THE TIME: Ms. Fetzer, you are the director of the art museum Lucernein a city that itself looks like a painting: the picturesque old town, Lake Lucerne, the Alps in the background. Why do we need a museum with beautiful pictures?

Fanni Fetzer: The competition with the beauty of the landscape is really tough in Lucerne. When you come out of the train station you are almost killed by it. Maybe a steamship is just coming into the harbor. That’s why I love it when it rains.

TIME: Because then not only art lovers but also tourists come to you?

Fetzer: Yes! We see ourselves as part of the tourism infrastructure. Individual travelers come to Lucerne for two or three days. They go on a boat trip, take the train up Mount Pilatus, attend a classical concert in the KKL Culture and Congress Center in the evening – and come to us during the day Art Museum over, which is housed in the same house.

TIME: What does this mean for your work?

Fetzer: In the summer, when most guests are here, we tailor our program to them and put on exhibitions that are very accessible and bring joy to many. In spring we are more of an art gallery and show more experimental art. At the end of the year we present art from Central Switzerland.

TIME: In high season, up to 280 coaches stop in Lucerne every day. Do they come to you?
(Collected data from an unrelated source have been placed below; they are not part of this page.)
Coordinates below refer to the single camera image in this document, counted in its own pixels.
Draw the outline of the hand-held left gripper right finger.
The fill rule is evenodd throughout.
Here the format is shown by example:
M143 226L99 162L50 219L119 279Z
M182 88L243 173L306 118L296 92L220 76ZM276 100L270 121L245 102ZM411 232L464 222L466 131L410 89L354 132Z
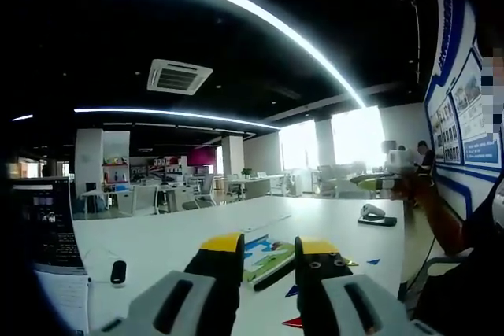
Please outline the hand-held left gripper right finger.
M305 335L432 335L397 297L355 275L330 242L295 238L297 308Z

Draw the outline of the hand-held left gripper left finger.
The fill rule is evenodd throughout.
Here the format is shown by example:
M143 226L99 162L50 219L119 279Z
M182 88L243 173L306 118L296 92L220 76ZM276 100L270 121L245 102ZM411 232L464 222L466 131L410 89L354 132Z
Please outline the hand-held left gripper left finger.
M135 297L125 317L93 335L230 335L239 308L245 235L232 232L200 245L183 271L171 271Z

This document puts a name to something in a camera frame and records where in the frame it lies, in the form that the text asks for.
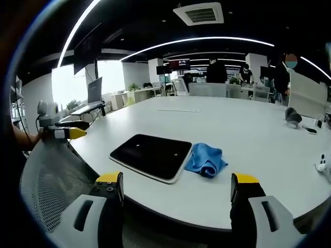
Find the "pillar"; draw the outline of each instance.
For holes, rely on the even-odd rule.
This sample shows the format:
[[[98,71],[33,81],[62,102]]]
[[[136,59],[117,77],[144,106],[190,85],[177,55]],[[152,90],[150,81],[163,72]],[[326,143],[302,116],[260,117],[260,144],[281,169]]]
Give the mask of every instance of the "pillar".
[[[249,53],[246,56],[246,63],[249,65],[249,69],[253,73],[254,81],[257,85],[264,85],[260,80],[260,74],[261,66],[268,67],[267,57],[260,54]]]
[[[148,61],[149,80],[151,83],[160,82],[160,76],[156,74],[156,67],[163,66],[163,59],[154,58]]]

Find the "blue cloth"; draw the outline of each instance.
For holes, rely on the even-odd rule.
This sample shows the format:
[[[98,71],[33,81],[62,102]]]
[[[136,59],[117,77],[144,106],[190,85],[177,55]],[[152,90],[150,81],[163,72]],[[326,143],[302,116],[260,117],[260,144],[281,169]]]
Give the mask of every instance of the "blue cloth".
[[[213,178],[228,165],[222,160],[222,150],[210,147],[205,143],[193,145],[192,156],[185,170],[199,173],[201,176]]]

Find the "black tablet screen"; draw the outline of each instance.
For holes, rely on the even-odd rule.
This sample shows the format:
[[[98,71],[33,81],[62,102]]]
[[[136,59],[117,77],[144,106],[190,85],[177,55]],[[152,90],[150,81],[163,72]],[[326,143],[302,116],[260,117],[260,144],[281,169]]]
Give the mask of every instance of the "black tablet screen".
[[[137,134],[115,149],[110,157],[144,173],[170,180],[191,146],[189,142]]]

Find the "window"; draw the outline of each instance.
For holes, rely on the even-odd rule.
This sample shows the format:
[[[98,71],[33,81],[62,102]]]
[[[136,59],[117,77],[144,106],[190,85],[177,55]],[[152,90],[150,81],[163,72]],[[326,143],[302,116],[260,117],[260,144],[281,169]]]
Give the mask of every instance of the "window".
[[[102,94],[125,90],[123,64],[117,60],[98,61],[99,77],[102,77]]]
[[[52,70],[53,99],[59,110],[67,108],[72,100],[87,100],[85,68],[73,75],[73,65],[62,66]]]

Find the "white table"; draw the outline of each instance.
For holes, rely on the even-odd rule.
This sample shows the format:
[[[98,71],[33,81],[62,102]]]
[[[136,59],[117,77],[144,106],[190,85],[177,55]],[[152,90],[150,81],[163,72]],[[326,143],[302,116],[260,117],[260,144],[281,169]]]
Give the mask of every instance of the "white table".
[[[146,208],[193,225],[231,229],[233,172],[257,177],[265,193],[294,218],[331,194],[330,184],[313,166],[320,152],[330,148],[331,131],[312,135],[292,129],[284,113],[284,106],[242,99],[151,98],[96,120],[85,137],[71,144],[98,174],[123,172],[125,195]],[[312,120],[303,117],[303,123],[309,126]],[[174,184],[154,181],[109,159],[111,151],[138,133],[205,142],[221,148],[229,165],[214,179],[185,170]]]

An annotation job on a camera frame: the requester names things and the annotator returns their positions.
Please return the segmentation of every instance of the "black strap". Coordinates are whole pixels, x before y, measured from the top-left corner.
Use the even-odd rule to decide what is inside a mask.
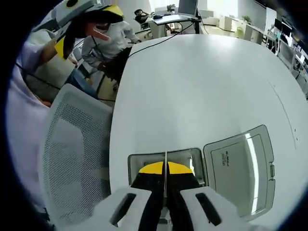
[[[106,58],[103,56],[103,54],[102,54],[101,50],[98,48],[98,45],[97,45],[97,43],[96,43],[96,41],[95,41],[94,37],[93,37],[93,36],[91,36],[91,38],[92,38],[92,40],[93,40],[93,42],[94,42],[94,44],[95,44],[95,48],[98,50],[98,52],[99,52],[99,53],[100,53],[100,55],[102,56],[102,59],[104,60],[104,62],[105,62],[105,63],[107,63],[107,60],[106,60]]]
[[[29,76],[32,76],[34,77],[35,79],[37,79],[38,81],[42,82],[42,83],[45,83],[46,85],[50,86],[50,87],[53,87],[53,88],[56,88],[58,90],[60,90],[61,88],[59,87],[56,87],[54,86],[53,84],[50,84],[49,82],[37,77],[36,75],[30,73],[29,71],[27,71],[25,68],[23,68],[22,66],[20,66],[18,63],[15,63],[15,65],[22,71],[22,78],[25,82],[25,84],[27,85],[27,80],[26,80],[26,76],[29,75]]]

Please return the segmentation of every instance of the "black cable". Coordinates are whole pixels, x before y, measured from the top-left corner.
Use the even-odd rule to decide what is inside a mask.
[[[143,51],[143,50],[145,50],[145,49],[148,49],[148,48],[150,48],[150,47],[154,47],[154,46],[156,46],[156,45],[158,45],[158,44],[161,44],[161,43],[163,43],[163,42],[168,41],[169,39],[172,39],[172,38],[175,37],[176,35],[182,33],[182,32],[183,32],[184,30],[186,30],[187,28],[191,27],[193,24],[194,24],[194,23],[190,24],[188,27],[182,29],[180,32],[176,33],[175,35],[173,35],[173,36],[171,36],[171,37],[169,37],[169,38],[167,38],[167,39],[165,39],[165,40],[163,40],[163,41],[161,41],[161,42],[159,42],[159,43],[156,43],[156,44],[154,44],[154,45],[145,47],[145,48],[143,48],[143,49],[141,49],[141,50],[139,50],[139,51],[134,52],[133,54],[130,54],[129,57],[131,57],[131,56],[133,56],[134,54],[136,54],[136,53],[138,53],[138,52],[141,52],[141,51]]]
[[[50,84],[49,82],[47,82],[47,81],[45,81],[45,80],[43,80],[43,79],[41,79],[41,78],[35,76],[34,74],[30,73],[29,71],[27,71],[26,69],[24,69],[22,66],[20,66],[18,63],[15,63],[15,65],[18,66],[19,69],[21,69],[21,70],[22,70],[23,72],[25,72],[27,75],[36,78],[38,81],[41,81],[41,82],[45,83],[46,85],[48,85],[48,86],[50,86],[50,87],[53,87],[53,88],[56,88],[56,89],[58,89],[58,90],[61,89],[61,88],[59,88],[59,87],[56,87],[56,86],[53,85],[53,84]],[[24,75],[22,75],[22,76],[23,76],[24,82],[26,83],[26,82],[27,82],[27,81],[26,81],[26,76],[24,76]]]
[[[201,23],[202,23],[202,25],[203,25],[203,28],[204,28],[205,32],[209,35],[208,31],[207,31],[206,28],[205,28],[205,25],[203,24],[202,16],[201,16],[201,14],[200,14],[199,12],[198,12],[198,15],[199,15],[199,17],[201,18]]]
[[[43,79],[41,79],[41,78],[35,76],[34,74],[30,73],[30,72],[27,71],[25,68],[23,68],[22,66],[20,66],[18,63],[15,63],[15,65],[18,66],[18,67],[19,67],[23,72],[25,72],[27,75],[30,75],[30,76],[34,77],[34,78],[37,79],[38,81],[41,81],[41,82],[45,83],[46,85],[48,85],[48,86],[50,86],[50,87],[52,87],[52,88],[55,88],[55,89],[57,89],[57,90],[61,90],[61,88],[56,87],[55,85],[50,84],[50,83],[48,83],[47,81],[45,81],[45,80],[43,80]],[[27,85],[26,77],[23,76],[23,80],[24,80],[25,84]],[[102,101],[115,102],[115,100],[107,100],[107,99],[102,99],[102,98],[98,98],[98,97],[97,97],[97,99],[98,99],[98,100],[102,100]]]
[[[81,41],[79,43],[76,44],[76,46],[74,46],[73,50],[78,47],[81,43],[83,43],[84,39],[81,39]]]
[[[98,48],[98,45],[97,45],[97,43],[96,43],[96,41],[95,41],[94,37],[93,37],[93,36],[91,36],[91,38],[92,38],[92,40],[93,40],[93,42],[94,42],[94,44],[95,44],[96,49],[97,49],[97,50],[98,50],[98,52],[101,54],[102,59],[104,59],[104,62],[105,62],[105,63],[107,63],[106,58],[103,56],[103,53],[101,52],[101,50]]]
[[[181,35],[183,34],[183,24],[179,22],[179,24],[181,25]]]

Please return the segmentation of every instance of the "window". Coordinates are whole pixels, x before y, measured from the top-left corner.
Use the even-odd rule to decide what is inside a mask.
[[[218,15],[238,17],[238,0],[207,0],[207,9]]]
[[[157,7],[164,7],[168,5],[175,4],[177,7],[179,6],[179,0],[149,0],[151,10],[154,12]]]

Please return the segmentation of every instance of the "person's hand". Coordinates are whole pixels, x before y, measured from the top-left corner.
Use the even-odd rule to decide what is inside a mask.
[[[69,61],[71,61],[71,62],[75,65],[75,67],[78,67],[78,62],[77,62],[77,60],[72,59],[71,57],[68,57],[68,59],[69,59]]]
[[[46,107],[51,107],[51,102],[41,101],[41,103],[44,104]]]
[[[97,69],[98,69],[99,71],[104,71],[104,70],[106,69],[106,66],[105,66],[104,63],[100,63],[100,64],[98,65]]]

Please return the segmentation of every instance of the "desk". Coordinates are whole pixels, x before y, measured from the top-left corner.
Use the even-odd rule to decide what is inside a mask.
[[[266,41],[265,41],[265,46],[268,47],[268,41],[270,40],[272,42],[272,48],[270,50],[273,49],[273,47],[275,47],[275,51],[278,50],[278,38],[276,37],[276,35],[272,32],[268,32],[267,34],[265,34],[266,37]]]
[[[166,34],[166,28],[165,28],[165,25],[161,25],[161,26],[158,26],[155,22],[154,22],[154,19],[153,18],[147,18],[146,23],[149,24],[149,27],[151,29],[151,33],[152,33],[152,37],[155,39],[157,38],[161,38],[161,37],[165,37],[167,34]]]
[[[111,192],[128,186],[131,154],[203,150],[264,124],[275,158],[275,198],[251,223],[274,229],[306,187],[307,117],[298,83],[268,49],[227,36],[175,36],[127,61],[111,127]]]
[[[183,28],[187,28],[192,22],[195,22],[195,24],[198,25],[195,27],[196,29],[194,30],[193,26],[191,26],[191,28],[188,28],[185,32],[196,34],[200,33],[200,20],[185,15],[173,14],[164,16],[160,19],[148,18],[146,22],[149,23],[154,39],[167,36],[165,25],[170,23],[182,23]]]
Fetzer: No, nobody comes from them. The travel agencies that sell these arrangements rely on attractions that don’t change: the Lion Monument, the Chapel Bridge, the jewelry stores. If you have art in your program, then go to the Rosengart Collection, where the same famous works of art can be seen all year round. As a museum that changes its exhibitions every three and a half months, we don’t fit into the concept. Individual travelers come to us.

TIME: Is that why you only offer your audio guides in German, French and English – and not, for example, in Chinese?

Fetzer: Our guests speak English. Many come from India or South America and travel as larger families. When they come to us, they first buy just one ticket, have a family member test the exhibition – and only then buy the remaining tickets.

TIME: If they even find the entrance to your museum. One could mistake it for a back entrance to the KKL.

Fetzer: The house is a gift – and also a problem. In other museums, the architecture already shouts: “I am a museum!” and you stumble straight into it. That’s different for us. At the same time, it helps us enormously that Jean Nouvel, a world-famous architect, built the house. Sometimes our guests don’t know much about Lucerne or Switzerland, but they have heard about it “building by Jean Nouvel” most beautiful Lake Lucerne Heard and want to see it!